What bothers me the most are these "subsidies" and "free carbon tokens (or whatever currency they are using)" that can be doled out by the Government to businesses that are deemed worthy (with the usual speech that these are to keep businesses competitive internationally and has nothing to do with trying to win favours). The Government clearly admits that this tax will hurt businesses by this policy, yet the only businesses they care about helping out are the large multi-national corporations.

I would also like to know the costs associated with administering this new tax.

At some point governments around the world are going to have to realize that they cannot stick their fingers into everything that goes on. Unfortunately I do not this will be realized by my generation, perhaps the one after.
 
Just saw a proper name for it on FB......Cap and Raid.
 
The one thing in the article they didn't mention was the gst on that extra $.05 per litre at the pump. That's kind of a handy way of kicking back to the Feds while still mainting all that lovely lolly will stay in Alberta.  Tax on a tax is just not right, my $.02.
 
George Wallace said:
Happy New Year and the arrival of Cap and Trade.  This should prove to be interesting as we follow the examples set by some nations, and already discarded by others.  Where will we be in a year's time?

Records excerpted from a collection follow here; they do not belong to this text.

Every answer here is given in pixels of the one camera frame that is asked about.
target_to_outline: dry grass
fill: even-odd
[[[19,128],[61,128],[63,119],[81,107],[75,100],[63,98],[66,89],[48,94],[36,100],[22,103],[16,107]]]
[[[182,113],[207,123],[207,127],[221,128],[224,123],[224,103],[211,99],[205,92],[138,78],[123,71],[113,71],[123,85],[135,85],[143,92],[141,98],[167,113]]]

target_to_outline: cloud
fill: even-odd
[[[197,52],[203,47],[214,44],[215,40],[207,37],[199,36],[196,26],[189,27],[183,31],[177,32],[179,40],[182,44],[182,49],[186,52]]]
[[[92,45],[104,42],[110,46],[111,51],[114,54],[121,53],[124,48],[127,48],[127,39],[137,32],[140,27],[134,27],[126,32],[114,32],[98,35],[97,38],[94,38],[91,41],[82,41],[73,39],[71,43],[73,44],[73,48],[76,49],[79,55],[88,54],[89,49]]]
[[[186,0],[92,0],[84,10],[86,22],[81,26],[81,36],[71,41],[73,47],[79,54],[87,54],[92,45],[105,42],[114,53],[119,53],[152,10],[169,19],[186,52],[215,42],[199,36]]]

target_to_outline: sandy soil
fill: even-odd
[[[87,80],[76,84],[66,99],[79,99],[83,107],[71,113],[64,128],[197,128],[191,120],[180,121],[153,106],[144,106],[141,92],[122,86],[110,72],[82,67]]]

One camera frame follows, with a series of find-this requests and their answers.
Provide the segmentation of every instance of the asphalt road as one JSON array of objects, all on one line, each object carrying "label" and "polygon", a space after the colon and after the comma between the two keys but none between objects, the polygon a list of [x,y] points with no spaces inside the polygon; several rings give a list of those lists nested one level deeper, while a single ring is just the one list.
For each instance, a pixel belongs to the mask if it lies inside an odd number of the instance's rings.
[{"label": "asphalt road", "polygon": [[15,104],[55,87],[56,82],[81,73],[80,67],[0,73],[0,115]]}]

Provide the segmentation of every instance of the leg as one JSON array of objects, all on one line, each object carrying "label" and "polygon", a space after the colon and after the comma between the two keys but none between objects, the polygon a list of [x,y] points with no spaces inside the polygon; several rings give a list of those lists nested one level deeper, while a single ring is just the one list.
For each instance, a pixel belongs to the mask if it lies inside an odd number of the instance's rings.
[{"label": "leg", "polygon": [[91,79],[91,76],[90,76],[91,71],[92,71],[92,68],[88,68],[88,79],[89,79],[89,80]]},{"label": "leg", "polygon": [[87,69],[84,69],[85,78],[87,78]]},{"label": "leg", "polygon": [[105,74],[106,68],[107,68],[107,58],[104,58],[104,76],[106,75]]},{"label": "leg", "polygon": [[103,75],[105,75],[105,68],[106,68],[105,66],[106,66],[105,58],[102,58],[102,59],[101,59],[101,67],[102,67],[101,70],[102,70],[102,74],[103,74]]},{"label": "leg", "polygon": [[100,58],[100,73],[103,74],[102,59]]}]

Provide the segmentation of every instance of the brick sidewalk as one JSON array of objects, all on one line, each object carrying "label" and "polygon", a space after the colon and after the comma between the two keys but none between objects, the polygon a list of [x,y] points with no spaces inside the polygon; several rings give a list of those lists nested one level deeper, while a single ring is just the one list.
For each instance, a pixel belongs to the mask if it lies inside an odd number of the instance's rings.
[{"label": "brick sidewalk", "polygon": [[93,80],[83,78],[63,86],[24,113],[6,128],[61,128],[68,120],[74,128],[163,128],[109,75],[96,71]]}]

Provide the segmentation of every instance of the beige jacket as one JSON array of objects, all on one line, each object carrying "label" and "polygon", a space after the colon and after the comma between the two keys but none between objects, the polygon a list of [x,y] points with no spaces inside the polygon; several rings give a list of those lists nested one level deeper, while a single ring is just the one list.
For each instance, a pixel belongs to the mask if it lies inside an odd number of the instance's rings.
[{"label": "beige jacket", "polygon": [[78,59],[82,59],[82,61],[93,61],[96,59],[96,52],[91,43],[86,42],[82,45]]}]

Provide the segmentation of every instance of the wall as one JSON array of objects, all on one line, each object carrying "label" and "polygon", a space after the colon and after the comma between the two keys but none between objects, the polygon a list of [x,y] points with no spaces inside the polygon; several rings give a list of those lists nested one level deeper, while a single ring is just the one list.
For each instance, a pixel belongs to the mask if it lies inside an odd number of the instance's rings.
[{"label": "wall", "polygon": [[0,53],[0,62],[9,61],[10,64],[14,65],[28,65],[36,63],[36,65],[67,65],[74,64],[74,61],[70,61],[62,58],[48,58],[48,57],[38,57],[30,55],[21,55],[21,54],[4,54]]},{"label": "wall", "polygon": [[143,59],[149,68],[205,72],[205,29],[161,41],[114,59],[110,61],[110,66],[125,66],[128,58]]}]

Reproduced under the Fair Dealings provisions of the Copyright Act.

More on LINK.


Combined with the plans of the Federal Government, this will be an interesting year to see how deep into the pockets of the Middle Class the various Provincial and Federal Governments are going to dig.  It may lead to the destruction of what we think of as a Middle Class.  It makes you wonder if in essence we are now in a modern day Feudal society, where the Government 'robs' from the hard working serfs to pay for its projects and wastefulness?

cap and trade for carbon seems pretty doubtful to me, more than likely the final nail in Kathleen Wynne's government unless the tories muff it up like the last couple elections which I can unfortunately see with Patrick Brown at the helm. Uhhh better options please.